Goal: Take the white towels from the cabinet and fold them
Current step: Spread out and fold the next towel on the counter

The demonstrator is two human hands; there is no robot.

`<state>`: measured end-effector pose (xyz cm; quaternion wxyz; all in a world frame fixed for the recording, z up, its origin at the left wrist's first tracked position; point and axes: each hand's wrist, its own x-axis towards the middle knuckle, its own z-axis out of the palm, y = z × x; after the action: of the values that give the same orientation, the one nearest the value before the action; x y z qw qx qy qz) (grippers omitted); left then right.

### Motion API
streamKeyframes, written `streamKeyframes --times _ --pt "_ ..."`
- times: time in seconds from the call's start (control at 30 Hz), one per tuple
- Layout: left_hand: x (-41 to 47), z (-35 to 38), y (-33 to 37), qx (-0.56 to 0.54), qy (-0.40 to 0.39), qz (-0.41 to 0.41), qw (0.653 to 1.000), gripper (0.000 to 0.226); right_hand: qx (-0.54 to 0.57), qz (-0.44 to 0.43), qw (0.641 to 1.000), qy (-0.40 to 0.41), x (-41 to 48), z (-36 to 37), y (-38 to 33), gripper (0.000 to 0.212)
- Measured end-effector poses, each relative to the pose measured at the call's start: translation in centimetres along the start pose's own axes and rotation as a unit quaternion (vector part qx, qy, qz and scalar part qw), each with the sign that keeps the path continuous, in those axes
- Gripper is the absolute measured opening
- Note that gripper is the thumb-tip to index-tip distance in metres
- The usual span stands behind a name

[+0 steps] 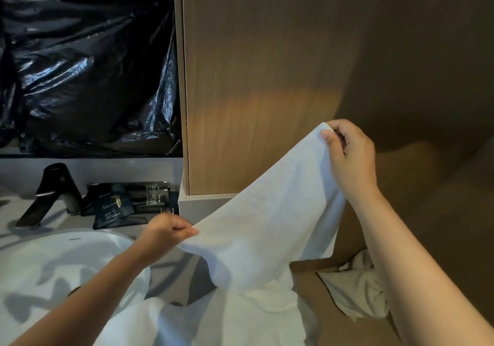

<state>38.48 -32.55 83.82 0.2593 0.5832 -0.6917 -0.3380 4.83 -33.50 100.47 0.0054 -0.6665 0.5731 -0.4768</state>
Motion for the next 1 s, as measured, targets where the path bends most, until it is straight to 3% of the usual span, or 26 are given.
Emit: streamKeyframes --times 0.1,0.27,0.4,0.53,0.67,0.87,1.0 --pt "-0.1 0.6 0.2 -0.013 0.028 0.014 0.999 0.033 0.003 -0.007 1.000 0.004 0.1 0.1 -0.1 0.013" --pt "-0.1 0.3 0.1 -0.038 0.109 0.026 0.993 0.018 0.001 -0.010 1.000 0.017 0.4 -0.5 -0.2 0.008" --pt "0.2 -0.2 0.1 0.016 0.131 0.057 0.990 0.022 -0.004 -0.004 1.000 0.023 0.5 -0.5 0.1 0.008" --pt "0.4 -1.3 0.1 -0.013 0.138 0.042 0.989 0.021 0.001 0.000 0.999 0.040 0.7 -1.0 0.7 0.010" --pt "0.7 -3.0 1.2 0.070 0.157 0.088 0.981 0.017 -0.004 -0.003 0.998 0.064 1.4 -1.7 0.4 0.007" --pt "2.5 -7.4 6.5 -0.064 0.327 0.073 0.940 0.010 0.001 0.029 0.992 0.122 2.7 -3.1 0.1 0.012" --pt "3.0 -9.5 10.0 -0.142 0.368 0.084 0.915 0.008 0.010 0.081 0.986 0.148 2.5 -3.2 1.1 0.032"
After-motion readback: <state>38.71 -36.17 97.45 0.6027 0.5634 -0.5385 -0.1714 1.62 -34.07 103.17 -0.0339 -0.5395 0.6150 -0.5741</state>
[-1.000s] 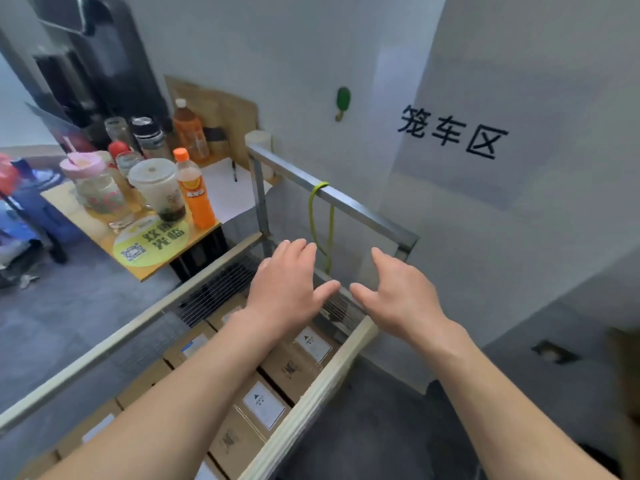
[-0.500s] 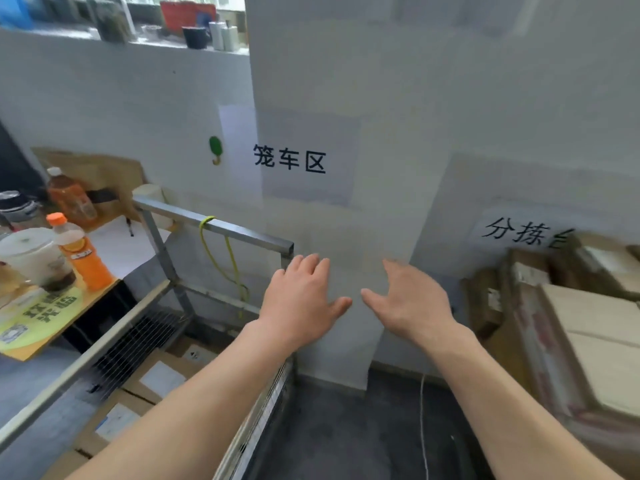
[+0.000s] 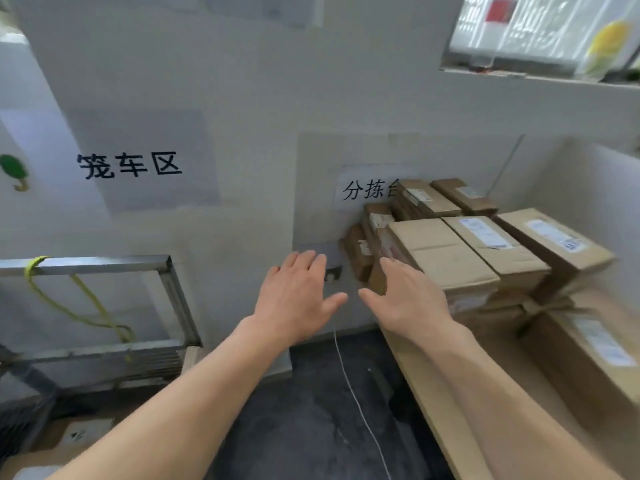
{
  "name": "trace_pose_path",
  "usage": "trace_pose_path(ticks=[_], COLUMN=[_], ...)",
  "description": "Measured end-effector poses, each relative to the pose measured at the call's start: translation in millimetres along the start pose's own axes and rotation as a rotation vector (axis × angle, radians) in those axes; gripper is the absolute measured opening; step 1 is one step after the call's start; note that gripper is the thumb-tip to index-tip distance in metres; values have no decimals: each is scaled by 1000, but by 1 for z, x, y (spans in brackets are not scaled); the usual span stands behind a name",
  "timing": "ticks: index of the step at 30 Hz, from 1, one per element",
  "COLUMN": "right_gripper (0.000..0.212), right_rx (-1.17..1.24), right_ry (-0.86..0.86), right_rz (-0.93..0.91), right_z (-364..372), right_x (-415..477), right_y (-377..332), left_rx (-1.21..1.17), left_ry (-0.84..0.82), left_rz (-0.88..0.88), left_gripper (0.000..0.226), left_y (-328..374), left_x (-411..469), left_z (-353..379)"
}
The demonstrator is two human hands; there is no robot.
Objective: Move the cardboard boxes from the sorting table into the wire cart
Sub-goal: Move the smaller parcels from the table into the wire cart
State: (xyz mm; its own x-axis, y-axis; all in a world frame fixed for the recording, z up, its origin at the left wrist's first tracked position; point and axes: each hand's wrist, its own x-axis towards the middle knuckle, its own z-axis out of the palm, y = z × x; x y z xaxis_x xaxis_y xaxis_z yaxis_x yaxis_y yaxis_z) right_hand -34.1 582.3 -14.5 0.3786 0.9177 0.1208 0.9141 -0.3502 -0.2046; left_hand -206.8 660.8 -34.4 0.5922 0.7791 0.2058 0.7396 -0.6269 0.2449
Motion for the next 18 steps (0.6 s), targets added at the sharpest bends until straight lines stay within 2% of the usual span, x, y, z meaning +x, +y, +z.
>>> trace_pose_path(ticks=[3, 12, 16, 18], right_gripper=[48, 47, 61, 60], right_rx=[20, 23, -2, -12], right_ry=[5, 86, 90, 83], right_rz=[64, 256, 371, 422], right_z=[-7, -28, -35, -38], right_x=[-24, -77, -90, -95], right_y=[26, 109, 158, 185], left_rx=[-40, -73, -86, -97], left_ry=[-23, -50, -71, -82], left_rz=[96, 329, 407, 426], left_gripper=[79, 78, 75, 77], left_y=[24, 113, 163, 189], left_x=[1, 14, 23, 30], left_z=[8, 32, 47, 57])
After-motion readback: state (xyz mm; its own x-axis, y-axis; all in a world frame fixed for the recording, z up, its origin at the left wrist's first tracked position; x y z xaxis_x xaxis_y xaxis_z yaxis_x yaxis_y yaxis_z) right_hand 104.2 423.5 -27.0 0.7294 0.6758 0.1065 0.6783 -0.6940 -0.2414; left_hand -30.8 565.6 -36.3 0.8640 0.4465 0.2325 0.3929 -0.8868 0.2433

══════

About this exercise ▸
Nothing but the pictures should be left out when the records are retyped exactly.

Response to this exercise ▸
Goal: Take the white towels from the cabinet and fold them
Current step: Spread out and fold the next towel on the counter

The demonstrator is two human hands; there is no robot.

`<state>`: measured end-effector pose (xyz cm; quaternion wxyz; all in a world frame fixed for the recording, z up, its origin at the left wrist's first tracked position; point and axes: each hand's wrist, its own x-axis towards the middle knuckle, its own z-axis out of the palm, y = z × x; after the action: of the values that give the same orientation, the one nearest the value before the action; x y z qw qx qy qz) (grippers omitted); left then right.

### Motion API
streamKeyframes, written `streamKeyframes --times _ --pt "_ ..."`
- times: time in seconds from the call's start (control at 30 Hz), one per tuple
- Layout: left_hand: x (-41 to 47), z (-35 to 38), y (-33 to 37), qx (-0.56 to 0.54), qy (-0.40 to 0.39), qz (-0.41 to 0.41), qw (0.653 to 1.000), gripper (0.000 to 0.226); right_hand: qx (-0.54 to 0.57), qz (-0.44 to 0.43), qw (0.641 to 1.000), qy (-0.40 to 0.41), x (-41 to 48), z (-36 to 37), y (-38 to 33), gripper (0.000 to 0.212)
- Measured end-effector poses, each relative to the pose measured at the call's start: translation in centimetres along the start pose's own axes and rotation as a unit quaternion (vector part qx, qy, qz and scalar part qw), each with the sign that keeps the path continuous, in those axes
- Gripper is the absolute measured opening
- Note that gripper is the thumb-tip to index-tip distance in metres
- The usual span stands behind a name

[+0 steps] 

<state>38.48 -32.55 83.82 0.2593 0.5832 -0.6917 -0.3380 4.83 -33.50 100.47 0.0054 -0.6665 0.5731 -0.4768</state>
Motion for the next 1 s, as measured, targets where the path bends most, until it is straight to 3% of the usual span, or 26 are given.
Emit: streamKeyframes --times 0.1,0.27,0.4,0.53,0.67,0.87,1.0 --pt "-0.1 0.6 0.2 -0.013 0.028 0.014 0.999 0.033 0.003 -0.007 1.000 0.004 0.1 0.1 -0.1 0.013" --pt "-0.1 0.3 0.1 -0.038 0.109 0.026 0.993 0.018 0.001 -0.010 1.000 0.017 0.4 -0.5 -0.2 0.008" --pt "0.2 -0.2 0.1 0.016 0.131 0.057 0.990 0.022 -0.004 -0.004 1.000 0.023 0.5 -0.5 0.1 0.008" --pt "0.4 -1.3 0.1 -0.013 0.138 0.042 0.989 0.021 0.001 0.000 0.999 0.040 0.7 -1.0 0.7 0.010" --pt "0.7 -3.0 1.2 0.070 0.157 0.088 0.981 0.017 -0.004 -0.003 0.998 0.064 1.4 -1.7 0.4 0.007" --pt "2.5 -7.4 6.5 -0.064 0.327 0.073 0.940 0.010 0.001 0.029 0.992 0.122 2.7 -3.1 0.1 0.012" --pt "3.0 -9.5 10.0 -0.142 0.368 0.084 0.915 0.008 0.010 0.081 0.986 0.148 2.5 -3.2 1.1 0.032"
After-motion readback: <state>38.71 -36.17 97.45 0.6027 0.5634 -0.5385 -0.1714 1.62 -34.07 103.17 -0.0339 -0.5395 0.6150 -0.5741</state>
[-1.000s] 
[-0.500s] 
[+0.000s] 
{
  "name": "trace_pose_path",
  "usage": "trace_pose_path(ticks=[_], COLUMN=[_], ...)",
  "description": "Measured end-effector poses, each relative to the pose measured at the call's start: translation in millimetres along the start pose's own axes and rotation as a rotation vector (axis × angle, radians) in those axes; gripper is the absolute measured opening; step 1 is one step after the call's start; note that gripper is the thumb-tip to index-tip distance in metres; values have no decimals: each is scaled by 1000, but by 1 for z, x, y (spans in brackets are not scaled); the usual span stands behind a name",
  "timing": "ticks: index of the step at 30 Hz, from 1, one per element",
  "COLUMN": "right_gripper (0.000..0.212), right_rx (-1.17..1.24), right_ry (-0.86..0.86), right_rz (-0.93..0.91), right_z (-364..372), right_x (-415..477), right_y (-377..332), left_rx (-1.21..1.17), left_ry (-0.84..0.82), left_rz (-0.88..0.88), left_gripper (0.000..0.226), left_y (-328..374), left_x (-411..469), left_z (-353..379)"
}
The demonstrator is two human hands; there is no robot.
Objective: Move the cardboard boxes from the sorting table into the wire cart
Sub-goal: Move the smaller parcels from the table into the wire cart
State: (xyz mm; its own x-axis, y-axis; all in a world frame fixed for the recording, z up, its origin at the left wrist's first tracked position; point and axes: each hand's wrist, its own x-axis towards the middle knuckle, its own z-axis out of the palm, y = z × x; x y z xaxis_x xaxis_y xaxis_z yaxis_x yaxis_y yaxis_z) right_hand -34.1 582.3 -14.5 0.3786 0.9177 0.1208 0.9141 -0.3502 -0.2046; left_hand -206.8 660.8 -34.4 0.5922 0.7791 0.2058 0.7396 -0.6269 0.2449
Motion for the next 18 steps (0.6 s), targets added at the sharpest bends until straight lines stay within 2% of the usual span, x, y, z meaning +x, +y, +z.
>>> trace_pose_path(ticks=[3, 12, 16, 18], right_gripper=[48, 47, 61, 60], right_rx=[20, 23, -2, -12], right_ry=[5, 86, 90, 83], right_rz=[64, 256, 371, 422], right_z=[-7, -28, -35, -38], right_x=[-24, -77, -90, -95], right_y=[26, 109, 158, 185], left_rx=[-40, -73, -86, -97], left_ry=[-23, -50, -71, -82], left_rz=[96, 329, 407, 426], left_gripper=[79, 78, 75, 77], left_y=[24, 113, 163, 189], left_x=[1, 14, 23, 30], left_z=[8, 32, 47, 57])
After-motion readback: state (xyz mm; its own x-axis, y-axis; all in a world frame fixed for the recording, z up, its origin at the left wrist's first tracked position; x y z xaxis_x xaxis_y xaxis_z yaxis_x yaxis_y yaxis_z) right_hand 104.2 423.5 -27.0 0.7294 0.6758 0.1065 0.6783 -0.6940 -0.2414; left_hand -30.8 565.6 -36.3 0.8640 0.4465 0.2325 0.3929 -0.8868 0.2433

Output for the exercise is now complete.